▸ PROBLEM REQUIREMENTS
In the material below, find every line with "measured" and pull it out.

▸ DATA SECTION
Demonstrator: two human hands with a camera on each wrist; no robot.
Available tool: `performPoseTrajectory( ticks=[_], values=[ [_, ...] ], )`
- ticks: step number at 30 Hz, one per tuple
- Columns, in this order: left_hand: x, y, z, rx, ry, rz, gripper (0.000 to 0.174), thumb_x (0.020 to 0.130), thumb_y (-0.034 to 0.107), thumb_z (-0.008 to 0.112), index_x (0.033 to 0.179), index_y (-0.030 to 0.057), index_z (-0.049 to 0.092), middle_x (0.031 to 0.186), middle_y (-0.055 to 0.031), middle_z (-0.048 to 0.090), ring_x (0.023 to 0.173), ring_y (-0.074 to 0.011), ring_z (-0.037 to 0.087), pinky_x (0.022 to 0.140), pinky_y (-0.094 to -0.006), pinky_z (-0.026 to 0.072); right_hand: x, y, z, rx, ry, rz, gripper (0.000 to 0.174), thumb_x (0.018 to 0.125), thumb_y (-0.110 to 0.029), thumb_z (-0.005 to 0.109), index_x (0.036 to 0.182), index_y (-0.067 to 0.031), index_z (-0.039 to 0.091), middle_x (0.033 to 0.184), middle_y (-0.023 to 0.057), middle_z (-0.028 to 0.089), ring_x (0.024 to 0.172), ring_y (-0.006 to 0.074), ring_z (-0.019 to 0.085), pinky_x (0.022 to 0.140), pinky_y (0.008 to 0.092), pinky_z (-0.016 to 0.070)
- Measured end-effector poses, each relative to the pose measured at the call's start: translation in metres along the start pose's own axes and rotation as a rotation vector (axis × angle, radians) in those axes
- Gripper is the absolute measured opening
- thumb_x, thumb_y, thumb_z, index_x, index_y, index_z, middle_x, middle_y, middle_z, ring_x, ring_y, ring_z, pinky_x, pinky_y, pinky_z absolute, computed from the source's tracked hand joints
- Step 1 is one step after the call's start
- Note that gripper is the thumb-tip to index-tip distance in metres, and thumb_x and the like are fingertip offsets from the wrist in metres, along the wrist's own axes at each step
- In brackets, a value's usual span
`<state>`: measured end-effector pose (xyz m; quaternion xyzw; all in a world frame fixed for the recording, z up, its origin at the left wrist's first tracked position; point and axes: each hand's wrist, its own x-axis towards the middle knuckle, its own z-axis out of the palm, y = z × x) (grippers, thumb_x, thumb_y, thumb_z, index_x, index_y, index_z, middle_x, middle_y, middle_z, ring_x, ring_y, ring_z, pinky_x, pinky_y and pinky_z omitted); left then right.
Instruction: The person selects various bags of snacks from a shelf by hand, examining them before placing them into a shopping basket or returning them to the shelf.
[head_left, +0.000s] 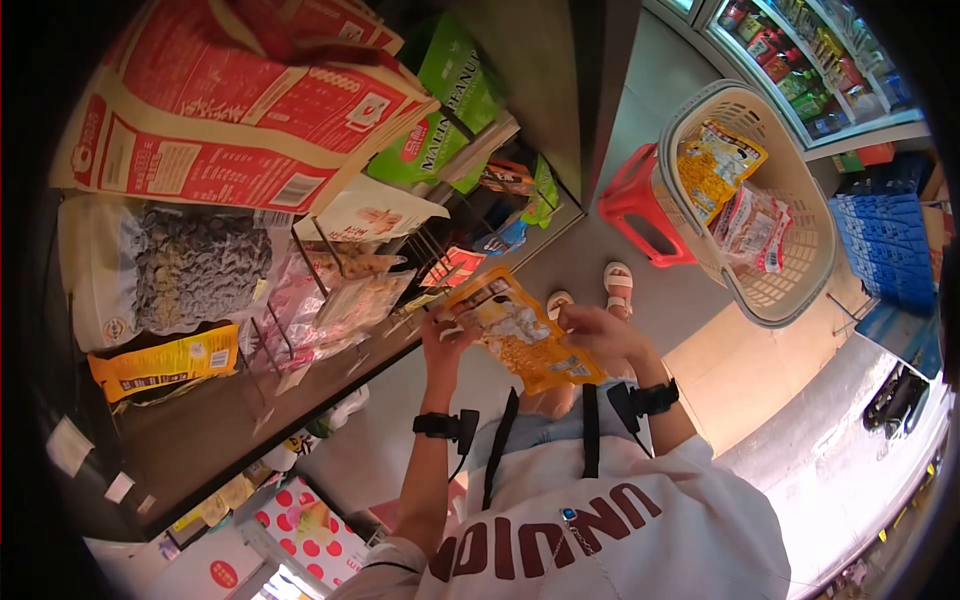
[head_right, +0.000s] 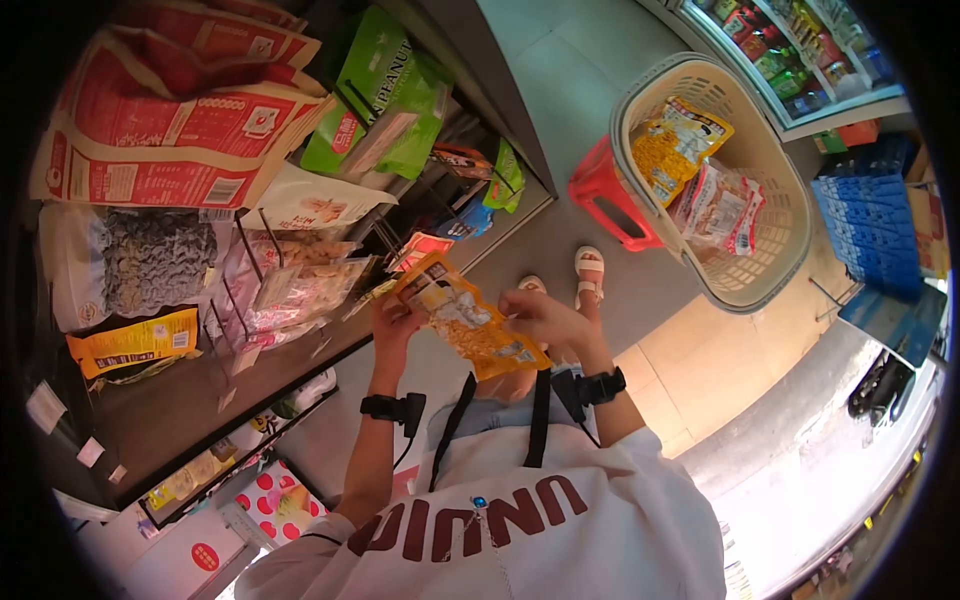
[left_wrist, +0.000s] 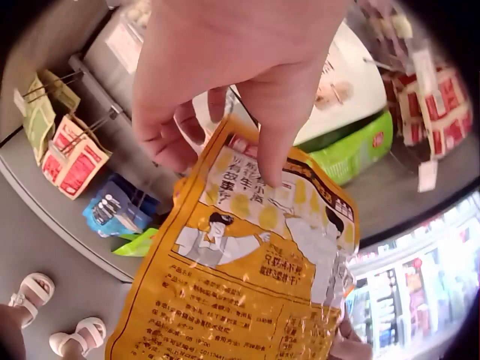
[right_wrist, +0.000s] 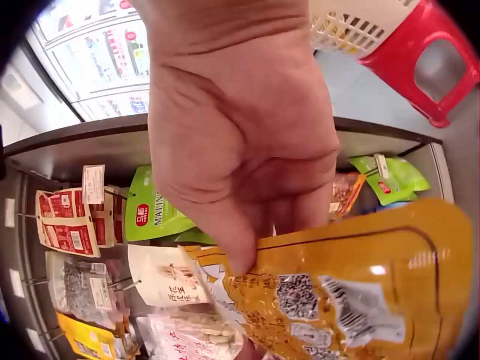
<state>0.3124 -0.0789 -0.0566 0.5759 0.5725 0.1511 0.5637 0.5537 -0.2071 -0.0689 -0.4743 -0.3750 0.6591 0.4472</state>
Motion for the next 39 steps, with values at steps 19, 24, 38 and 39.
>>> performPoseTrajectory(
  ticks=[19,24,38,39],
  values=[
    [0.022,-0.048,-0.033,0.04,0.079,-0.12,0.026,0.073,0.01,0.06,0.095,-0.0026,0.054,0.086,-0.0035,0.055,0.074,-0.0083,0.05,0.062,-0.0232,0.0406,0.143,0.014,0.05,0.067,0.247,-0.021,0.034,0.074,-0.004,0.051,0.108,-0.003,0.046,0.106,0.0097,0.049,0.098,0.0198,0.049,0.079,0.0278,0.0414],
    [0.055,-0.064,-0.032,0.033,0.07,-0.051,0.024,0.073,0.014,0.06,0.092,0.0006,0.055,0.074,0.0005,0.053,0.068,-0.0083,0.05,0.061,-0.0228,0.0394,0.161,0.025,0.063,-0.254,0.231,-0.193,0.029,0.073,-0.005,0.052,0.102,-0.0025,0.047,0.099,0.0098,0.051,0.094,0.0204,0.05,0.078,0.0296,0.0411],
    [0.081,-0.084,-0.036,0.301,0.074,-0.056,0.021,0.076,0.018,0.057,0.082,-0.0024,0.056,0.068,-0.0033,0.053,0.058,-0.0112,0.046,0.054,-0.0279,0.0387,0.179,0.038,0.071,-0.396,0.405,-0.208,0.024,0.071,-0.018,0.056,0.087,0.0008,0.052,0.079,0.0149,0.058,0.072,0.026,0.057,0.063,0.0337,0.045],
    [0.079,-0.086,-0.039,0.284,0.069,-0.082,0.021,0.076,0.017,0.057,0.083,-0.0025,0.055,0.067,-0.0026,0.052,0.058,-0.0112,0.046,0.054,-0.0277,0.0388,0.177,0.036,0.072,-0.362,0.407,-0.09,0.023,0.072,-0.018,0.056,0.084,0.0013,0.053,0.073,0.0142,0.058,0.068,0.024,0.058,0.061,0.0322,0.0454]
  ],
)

▸ RESULT
- Measured end-effector poses, each relative to the pose measured at the call's start: translation in metres along the start pose's own axes and rotation as a rotation vector (axis × angle, radians) in those axes
- Gripper is the absolute measured opening
`<state>`: measured end-effector pose (xyz m; quaternion xyzw; all in a world frame fixed for the recording, z up, its origin at the left wrist's first tracked position; point and axes: each hand's wrist, its own x-axis towards the middle knuckle, its own z-axis out of the palm, y = z × x) (grippers, thumb_x, thumb_y, thumb_z, index_x, index_y, index_z, middle_x, middle_y, middle_z, ring_x, ring_y, ring_z, pinky_x, pinky_y and pinky_z omitted); left then right.

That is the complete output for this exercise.